This weekend is your chance to see some things the public normally can't see
Let's start with the telephone museum Verizon has, here in the town where the telephone was first used, but almost never lets anybody in to see.
People who sign up for the first Saturday tour (starts at 10 a.m.) of the Innovation Trail's kick-off weekend, will get a special visit to the seldom seen telephone museum - after which you'll get to see some of the other innovation museums on either side of the Charles.

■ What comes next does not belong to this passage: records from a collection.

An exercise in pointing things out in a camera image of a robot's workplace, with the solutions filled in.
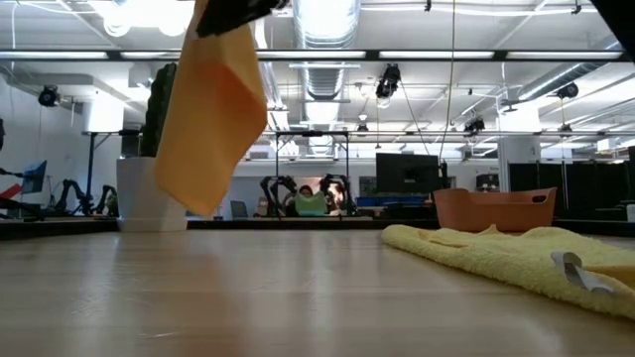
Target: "orange basket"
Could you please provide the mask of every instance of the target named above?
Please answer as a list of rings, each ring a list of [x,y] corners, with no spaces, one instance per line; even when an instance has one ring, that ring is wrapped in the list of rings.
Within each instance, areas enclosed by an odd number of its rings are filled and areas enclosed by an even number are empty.
[[[439,224],[465,232],[481,232],[496,224],[502,232],[549,227],[554,219],[556,188],[483,193],[464,188],[435,191]]]

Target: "white planter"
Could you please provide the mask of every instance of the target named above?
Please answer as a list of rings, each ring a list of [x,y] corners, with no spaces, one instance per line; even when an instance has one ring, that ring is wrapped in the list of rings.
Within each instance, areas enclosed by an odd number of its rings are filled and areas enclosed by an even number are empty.
[[[122,232],[176,232],[188,229],[186,209],[157,188],[154,158],[117,161],[117,199]]]

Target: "potted plant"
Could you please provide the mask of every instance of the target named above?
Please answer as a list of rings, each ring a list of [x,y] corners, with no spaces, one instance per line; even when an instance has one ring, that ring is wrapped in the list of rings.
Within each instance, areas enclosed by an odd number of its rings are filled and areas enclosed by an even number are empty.
[[[177,65],[170,63],[152,83],[138,158],[117,161],[117,191],[122,232],[172,232],[188,228],[186,209],[157,188],[153,174],[168,114]]]

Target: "desk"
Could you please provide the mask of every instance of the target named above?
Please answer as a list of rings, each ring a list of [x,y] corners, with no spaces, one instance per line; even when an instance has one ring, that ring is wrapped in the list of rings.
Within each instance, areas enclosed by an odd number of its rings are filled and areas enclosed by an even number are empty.
[[[387,248],[377,231],[111,232],[0,242],[0,262],[3,357],[635,351],[633,321]]]

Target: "towel tag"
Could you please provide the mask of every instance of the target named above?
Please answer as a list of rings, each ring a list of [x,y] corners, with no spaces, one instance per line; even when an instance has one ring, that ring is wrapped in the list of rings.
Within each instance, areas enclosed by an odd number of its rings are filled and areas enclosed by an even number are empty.
[[[592,293],[613,294],[613,288],[603,283],[596,276],[582,267],[582,259],[572,252],[554,252],[552,259],[556,268],[575,285],[587,289]]]

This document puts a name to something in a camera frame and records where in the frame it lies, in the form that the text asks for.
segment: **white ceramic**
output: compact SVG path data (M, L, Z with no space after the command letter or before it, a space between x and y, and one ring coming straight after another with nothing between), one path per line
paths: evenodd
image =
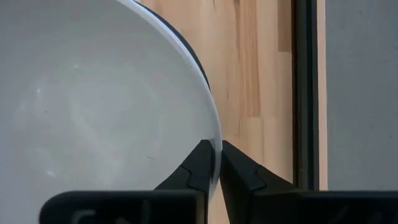
M68 190L152 190L221 133L181 41L130 0L0 1L0 223Z

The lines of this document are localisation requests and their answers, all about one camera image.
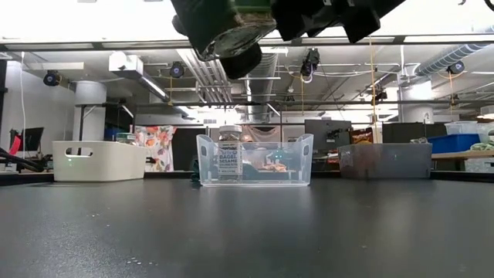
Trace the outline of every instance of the blue bin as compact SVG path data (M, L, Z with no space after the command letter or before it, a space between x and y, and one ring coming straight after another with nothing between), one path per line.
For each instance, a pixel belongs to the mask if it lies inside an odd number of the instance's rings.
M451 134L427 140L432 144L432 154L468 151L473 144L480 143L478 134Z

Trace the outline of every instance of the jar label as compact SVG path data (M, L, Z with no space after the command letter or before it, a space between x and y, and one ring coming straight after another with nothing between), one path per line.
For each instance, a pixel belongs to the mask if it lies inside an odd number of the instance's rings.
M220 175L242 174L242 144L239 142L218 142L218 173Z

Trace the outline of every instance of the jar lid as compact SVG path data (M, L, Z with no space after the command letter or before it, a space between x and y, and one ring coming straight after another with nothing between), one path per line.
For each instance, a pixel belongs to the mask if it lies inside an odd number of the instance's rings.
M219 127L219 132L242 132L242 127L238 125L226 125Z

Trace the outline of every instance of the dark table surface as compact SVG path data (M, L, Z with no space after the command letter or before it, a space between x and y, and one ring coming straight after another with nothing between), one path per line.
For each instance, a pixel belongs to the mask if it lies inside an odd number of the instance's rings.
M494 186L0 188L0 277L493 277Z

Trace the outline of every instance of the red object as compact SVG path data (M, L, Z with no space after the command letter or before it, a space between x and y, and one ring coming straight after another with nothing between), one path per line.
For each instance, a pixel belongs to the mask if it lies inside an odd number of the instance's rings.
M12 143L12 146L10 147L10 151L8 153L10 155L15 155L21 148L21 138L19 136L15 136L14 142Z

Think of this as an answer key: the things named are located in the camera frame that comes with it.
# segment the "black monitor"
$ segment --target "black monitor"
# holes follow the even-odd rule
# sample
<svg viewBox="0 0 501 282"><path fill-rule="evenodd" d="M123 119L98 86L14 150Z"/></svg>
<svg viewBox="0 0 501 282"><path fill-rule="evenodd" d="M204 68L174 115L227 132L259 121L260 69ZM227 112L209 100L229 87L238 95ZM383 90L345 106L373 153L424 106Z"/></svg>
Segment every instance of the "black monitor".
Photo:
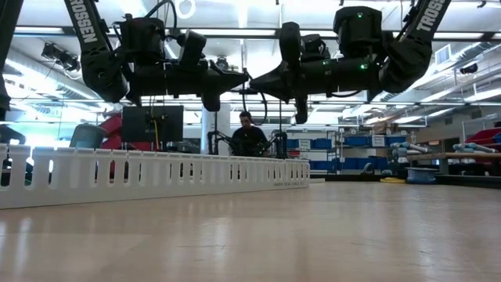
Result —
<svg viewBox="0 0 501 282"><path fill-rule="evenodd" d="M157 121L159 142L166 146L167 142L182 141L183 111L183 106L124 107L122 141L154 143L155 124L150 122L152 113Z"/></svg>

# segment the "desk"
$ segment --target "desk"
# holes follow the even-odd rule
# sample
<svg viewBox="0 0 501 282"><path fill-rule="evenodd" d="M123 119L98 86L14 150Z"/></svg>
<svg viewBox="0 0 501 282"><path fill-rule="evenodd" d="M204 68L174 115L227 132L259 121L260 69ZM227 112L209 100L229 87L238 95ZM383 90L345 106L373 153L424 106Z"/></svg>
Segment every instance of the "desk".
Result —
<svg viewBox="0 0 501 282"><path fill-rule="evenodd" d="M484 159L492 160L492 167L495 175L499 174L499 160L501 160L501 153L436 153L436 154L418 154L407 156L409 161L419 161L419 160L438 160L440 166L440 173L448 175L449 173L449 162L448 159Z"/></svg>

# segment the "dark shirt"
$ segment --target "dark shirt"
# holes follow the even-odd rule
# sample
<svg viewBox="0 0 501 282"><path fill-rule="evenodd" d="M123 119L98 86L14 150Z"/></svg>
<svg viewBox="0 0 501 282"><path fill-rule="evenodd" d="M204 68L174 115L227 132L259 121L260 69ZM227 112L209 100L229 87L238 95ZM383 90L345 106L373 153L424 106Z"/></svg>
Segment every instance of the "dark shirt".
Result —
<svg viewBox="0 0 501 282"><path fill-rule="evenodd" d="M235 156L260 157L257 156L259 146L268 142L264 132L255 126L250 128L238 128L232 136L235 148L232 152Z"/></svg>

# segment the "wooden floor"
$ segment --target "wooden floor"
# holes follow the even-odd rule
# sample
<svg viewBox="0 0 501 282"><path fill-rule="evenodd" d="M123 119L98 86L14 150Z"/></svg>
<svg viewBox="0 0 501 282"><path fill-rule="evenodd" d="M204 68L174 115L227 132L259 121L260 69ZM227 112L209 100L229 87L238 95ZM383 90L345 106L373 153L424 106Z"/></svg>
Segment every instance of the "wooden floor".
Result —
<svg viewBox="0 0 501 282"><path fill-rule="evenodd" d="M501 281L501 190L382 183L0 211L1 282Z"/></svg>

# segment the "man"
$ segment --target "man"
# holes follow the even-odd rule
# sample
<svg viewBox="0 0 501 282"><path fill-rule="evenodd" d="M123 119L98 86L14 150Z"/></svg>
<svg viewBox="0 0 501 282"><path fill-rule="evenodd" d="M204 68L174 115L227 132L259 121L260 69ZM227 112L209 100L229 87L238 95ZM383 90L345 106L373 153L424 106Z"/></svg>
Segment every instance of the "man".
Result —
<svg viewBox="0 0 501 282"><path fill-rule="evenodd" d="M235 144L232 155L242 156L242 157L260 157L258 152L260 151L260 146L264 146L268 140L264 132L252 125L251 113L243 111L240 113L240 124L241 128L238 128L232 137L232 141Z"/></svg>

On Sunday hie yourself over to Highland Park in Roxbury, where, between 2 and 4 p.m., you'll get a once-a-year chance to climb to the top of the Cochituate Standpipe, built in the era when even public works were designed to look attractive - and used to store water from the Cochituate Reservoir for Roxbury after its annexation to Boston.
At 3 p.m., there'll be a lecture there on the history of the structure, by Byron Rushing and other members of the Roxbury Historical Society.
Ad:
Comments
Nothing but fond memories of
Nothing but fond memories of being a teenage girl in the 70s talking on our indestructible big yellow phone that hung on the kitchen wall. It had a cord that could stretch all the way to the other room so I could yap away with my friends while watching Soul Train for free.
Mom, get off the phone!
Can I just have 10 minutes of privacy?
but...
but if that thing ever hits the ground, it's going to put a big dent in the linoleum that you're going to have to distract mom from for a week.. after that you can safely claim ignorance!
You forgot
the USS Constitution has her turnaround cruise on Saturday.
Turnaround is Friday
https://twitter.com/USSConstitution/status/1790405981635010577
Telco
As a telco employee I have seen what was a small display of AG Bells workshop which was at the old NE T&T hq @185 Franklin St. It was in a small room off the rotundra in the main entrance along with a mural depicting the evolution of telephony around said rotundra.. When they sold the building it all was moved to the Bowdoin Sq CO. I have not been to Bowdoin since so no idea what the "museum" entails.
It was open to the public when it was still on Franklin Street
Anyone could just walk in the front door and turn right into that little room.
the rotunda mural disappeared
because it depicted the workforce in the early 20th Century, which is no longer accepted as a part of actual history.
Fort Hill Tower
That link is missing a fair bit of recent history when the Lyman "family" cult used to occupy the hill and tower in the late 60's/70's. It's a really juicy part of local musician Ryan Walsh's Astral Weeks book https://www.astralweeks.net
Only $17 bucks on Amazon
It'll be here tomorrow.
Thanks for the rec, Pete!
Great Book
A lot of good stuff on the Boston music scene and VU, the birth of public television in Boston, and Van Morrison (of course).
Available in print and electronically…
… at the BPL as well.
Thanks for the recommendation!
I think it was in the New Yorker …
… that I read a piece about the Lyman cult about two years ago. What a story! They still exist in some form.
You have to hand it to our fair city to be fertile ground for such bizarre stuff!
It was...
Cool article @Lee. It doesn't talk much about Fort Hill, (just a mention really), but very absorbing.
$5 to spend Saturday morning …
… exploring Thompson Island. Ferry departing from EDIC pier in South Boston.
Next Saturday also. Possibly all summer long?
Tickets through Eventbrite.
Where do you see $5? The
Where do you see $5? The eventbrite link I found says $20.
Keeping the ferry expensive is a good way to limit the supposedly required public access. Especially for low-income people.
Also, Outward Bound seems to have sold the naming rights to Thompson Island, and is declaring that it's now Cathleen Stone Island. Are they allowed to do that? I thought the U.S. Board on Geographic Names gets to decide stuff like this.
If I ever felt like giving $12 million to Outward Bound, instead of plastering my own name on the island, I'd have the money go towards making the ferry free.
Was the tower really built when Roxbury was independent?
Wikipedia says Roxbury was annexed by Boston on January 5, 1868.
https://www.bostonpreservation.org/advocacy-project/fort-hill-tower-high... says the tower was designed in 1869.
Is the telephone museum any good? $20 plus fees is a little steep.
You're right
It went into service like a year after Roxbury was annexed. Fixed.
what hath god wrought ?
Speaking of closed telephone
Speaking of closed telephone museums, the one in Waltham, or possibly Lexington according to Google, seems to have closed for covid and never reopened. Has anyone been there?